Problem statement:
All lines below containing the string "phrase" are to be copied.

Records from a data collection:
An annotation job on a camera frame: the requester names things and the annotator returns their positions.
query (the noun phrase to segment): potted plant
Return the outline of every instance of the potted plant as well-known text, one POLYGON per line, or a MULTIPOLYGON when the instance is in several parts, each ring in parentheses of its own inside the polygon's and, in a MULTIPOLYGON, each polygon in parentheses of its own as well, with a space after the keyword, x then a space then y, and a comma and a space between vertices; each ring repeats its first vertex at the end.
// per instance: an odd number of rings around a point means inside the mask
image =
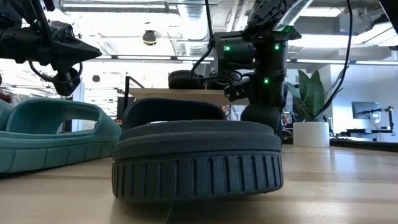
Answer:
POLYGON ((311 78, 303 71, 298 71, 299 82, 297 91, 293 84, 286 86, 293 95, 293 104, 298 113, 304 117, 304 122, 293 124, 293 144, 303 147, 329 147, 329 124, 322 119, 323 112, 330 106, 326 105, 327 97, 333 93, 343 71, 337 77, 329 90, 325 90, 320 79, 319 71, 315 71, 311 78))

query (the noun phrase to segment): ceiling pipe
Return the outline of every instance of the ceiling pipe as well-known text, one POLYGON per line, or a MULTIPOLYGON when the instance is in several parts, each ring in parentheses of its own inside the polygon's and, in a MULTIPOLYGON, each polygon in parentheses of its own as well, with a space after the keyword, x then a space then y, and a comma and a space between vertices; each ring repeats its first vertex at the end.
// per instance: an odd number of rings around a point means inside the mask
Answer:
POLYGON ((183 22, 182 34, 185 39, 205 41, 205 43, 185 43, 187 55, 202 56, 207 51, 208 27, 204 5, 178 5, 183 22))
POLYGON ((176 6, 166 2, 102 2, 102 1, 62 1, 59 8, 64 12, 136 12, 136 13, 171 13, 178 14, 176 6))
POLYGON ((238 11, 238 4, 239 4, 239 0, 234 0, 234 3, 232 5, 232 10, 231 10, 231 17, 229 19, 229 22, 228 22, 228 25, 226 28, 227 32, 231 32, 232 28, 234 26, 236 13, 238 11))
POLYGON ((243 23, 244 15, 246 14, 246 11, 248 10, 249 2, 250 2, 250 0, 244 0, 242 8, 241 8, 241 12, 239 13, 239 19, 235 25, 234 31, 239 31, 241 29, 241 27, 243 26, 242 23, 243 23))

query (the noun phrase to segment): ridged sole
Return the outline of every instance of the ridged sole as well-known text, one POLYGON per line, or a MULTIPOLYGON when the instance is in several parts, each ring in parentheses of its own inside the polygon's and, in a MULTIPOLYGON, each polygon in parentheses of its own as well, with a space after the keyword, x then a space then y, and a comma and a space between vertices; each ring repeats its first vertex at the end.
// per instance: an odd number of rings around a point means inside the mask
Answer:
POLYGON ((283 186, 280 153, 217 151, 120 159, 113 194, 129 202, 178 202, 262 194, 283 186))
POLYGON ((112 155, 113 143, 81 144, 50 149, 0 149, 0 173, 60 167, 112 155))
MULTIPOLYGON (((195 75, 197 78, 203 78, 202 75, 195 75)), ((189 70, 172 72, 168 79, 170 89, 203 89, 199 80, 192 80, 189 70)))

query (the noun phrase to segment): wooden table
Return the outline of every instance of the wooden table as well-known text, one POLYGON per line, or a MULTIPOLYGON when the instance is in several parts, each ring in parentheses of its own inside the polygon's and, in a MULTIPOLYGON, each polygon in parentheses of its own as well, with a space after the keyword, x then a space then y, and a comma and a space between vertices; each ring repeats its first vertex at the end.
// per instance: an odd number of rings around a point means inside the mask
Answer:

Solution to the exercise:
query (the noun phrase to segment): potted plant
query (the noun phrase to segment): ceiling pipe
query (the noun phrase to segment): ridged sole
query (the noun phrase to segment): wooden table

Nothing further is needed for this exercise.